#### [WORK ITEM]
In this exercise, the data must be written out exactly.
[[ RECORDED INFORMATION open ]]
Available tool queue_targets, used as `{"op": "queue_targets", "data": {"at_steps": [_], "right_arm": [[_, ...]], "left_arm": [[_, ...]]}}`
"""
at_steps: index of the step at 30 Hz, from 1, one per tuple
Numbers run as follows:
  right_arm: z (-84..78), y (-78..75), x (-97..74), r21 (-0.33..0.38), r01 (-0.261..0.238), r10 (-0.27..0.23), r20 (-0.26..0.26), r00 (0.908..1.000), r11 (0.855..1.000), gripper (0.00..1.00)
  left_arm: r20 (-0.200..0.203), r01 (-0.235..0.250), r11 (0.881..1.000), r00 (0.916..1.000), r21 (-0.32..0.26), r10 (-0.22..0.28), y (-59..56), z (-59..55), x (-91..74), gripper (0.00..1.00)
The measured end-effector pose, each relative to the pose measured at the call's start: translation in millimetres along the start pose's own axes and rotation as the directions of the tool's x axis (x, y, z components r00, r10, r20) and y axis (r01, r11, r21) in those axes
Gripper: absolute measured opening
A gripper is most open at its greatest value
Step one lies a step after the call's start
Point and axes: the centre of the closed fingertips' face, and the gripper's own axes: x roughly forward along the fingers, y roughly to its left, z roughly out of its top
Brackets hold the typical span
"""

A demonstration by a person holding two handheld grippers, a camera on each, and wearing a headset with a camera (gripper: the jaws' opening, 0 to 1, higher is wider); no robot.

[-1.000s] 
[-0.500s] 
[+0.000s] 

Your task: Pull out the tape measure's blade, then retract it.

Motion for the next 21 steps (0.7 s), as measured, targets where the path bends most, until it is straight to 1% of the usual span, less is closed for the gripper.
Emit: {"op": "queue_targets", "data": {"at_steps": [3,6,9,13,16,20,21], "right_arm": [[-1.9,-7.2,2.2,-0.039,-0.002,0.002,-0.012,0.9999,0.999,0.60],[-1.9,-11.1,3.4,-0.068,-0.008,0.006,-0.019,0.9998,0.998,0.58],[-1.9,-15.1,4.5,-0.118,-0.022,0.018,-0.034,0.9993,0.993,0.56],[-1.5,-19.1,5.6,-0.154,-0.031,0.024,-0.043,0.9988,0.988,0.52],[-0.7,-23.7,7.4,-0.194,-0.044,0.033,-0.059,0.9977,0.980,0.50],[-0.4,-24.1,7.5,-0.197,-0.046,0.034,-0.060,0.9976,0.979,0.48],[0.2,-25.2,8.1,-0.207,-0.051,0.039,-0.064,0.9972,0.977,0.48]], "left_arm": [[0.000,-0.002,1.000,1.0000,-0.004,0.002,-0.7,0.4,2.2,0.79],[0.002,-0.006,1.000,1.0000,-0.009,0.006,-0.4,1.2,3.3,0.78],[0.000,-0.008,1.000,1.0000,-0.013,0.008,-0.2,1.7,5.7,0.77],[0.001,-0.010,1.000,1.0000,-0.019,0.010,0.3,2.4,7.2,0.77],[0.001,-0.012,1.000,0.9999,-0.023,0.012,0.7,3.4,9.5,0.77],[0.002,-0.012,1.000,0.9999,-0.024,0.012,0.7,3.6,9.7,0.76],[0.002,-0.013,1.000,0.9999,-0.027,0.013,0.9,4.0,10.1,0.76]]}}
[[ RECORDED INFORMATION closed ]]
#### [OUTPUT BELOW]
Available tool queue_targets, used as `{"op": "queue_targets", "data": {"at_steps": [_], "right_arm": [[_, ...]], "left_arm": [[_, ...]]}}`
"""
at_steps: index of the step at 30 Hz, from 1, one per tuple
Numbers run as follows:
  right_arm: z (-84..78), y (-78..75), x (-97..74), r21 (-0.33..0.38), r01 (-0.261..0.238), r10 (-0.27..0.23), r20 (-0.26..0.26), r00 (0.908..1.000), r11 (0.855..1.000), gripper (0.00..1.00)
  left_arm: r20 (-0.200..0.203), r01 (-0.235..0.250), r11 (0.881..1.000), r00 (0.916..1.000), r21 (-0.32..0.26), r10 (-0.22..0.28), y (-59..56), z (-59..55), x (-91..74), gripper (0.00..1.00)
The measured end-effector pose, each relative to the pose measured at the call's start: translation in millimetres along the start pose's own axes and rotation as the directions of the tool's x axis (x, y, z components r00, r10, r20) and y axis (r01, r11, r21) in those axes
Gripper: absolute measured opening
A gripper is most open at its greatest value
Step one lies a step after the call's start
Point and axes: the centre of the closed fingertips' face, and the gripper's own axes: x roughly forward along the fingers, y roughly to its left, z roughly out of its top
Brackets hold the typical span
"""

A demonstration by a person holding two handheld grippers, a camera on each, and wearing a headset with a camera (gripper: the jaws' opening, 0 to 1, higher is wider); no robot.

[-1.000s] 
[-0.500s] 
[+0.000s] 

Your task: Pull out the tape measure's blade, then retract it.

Motion for the next 21 steps (0.7 s), as measured, targets where the path bends most, until it is straight to 1% of the usual span, less is closed for the gripper.
Emit: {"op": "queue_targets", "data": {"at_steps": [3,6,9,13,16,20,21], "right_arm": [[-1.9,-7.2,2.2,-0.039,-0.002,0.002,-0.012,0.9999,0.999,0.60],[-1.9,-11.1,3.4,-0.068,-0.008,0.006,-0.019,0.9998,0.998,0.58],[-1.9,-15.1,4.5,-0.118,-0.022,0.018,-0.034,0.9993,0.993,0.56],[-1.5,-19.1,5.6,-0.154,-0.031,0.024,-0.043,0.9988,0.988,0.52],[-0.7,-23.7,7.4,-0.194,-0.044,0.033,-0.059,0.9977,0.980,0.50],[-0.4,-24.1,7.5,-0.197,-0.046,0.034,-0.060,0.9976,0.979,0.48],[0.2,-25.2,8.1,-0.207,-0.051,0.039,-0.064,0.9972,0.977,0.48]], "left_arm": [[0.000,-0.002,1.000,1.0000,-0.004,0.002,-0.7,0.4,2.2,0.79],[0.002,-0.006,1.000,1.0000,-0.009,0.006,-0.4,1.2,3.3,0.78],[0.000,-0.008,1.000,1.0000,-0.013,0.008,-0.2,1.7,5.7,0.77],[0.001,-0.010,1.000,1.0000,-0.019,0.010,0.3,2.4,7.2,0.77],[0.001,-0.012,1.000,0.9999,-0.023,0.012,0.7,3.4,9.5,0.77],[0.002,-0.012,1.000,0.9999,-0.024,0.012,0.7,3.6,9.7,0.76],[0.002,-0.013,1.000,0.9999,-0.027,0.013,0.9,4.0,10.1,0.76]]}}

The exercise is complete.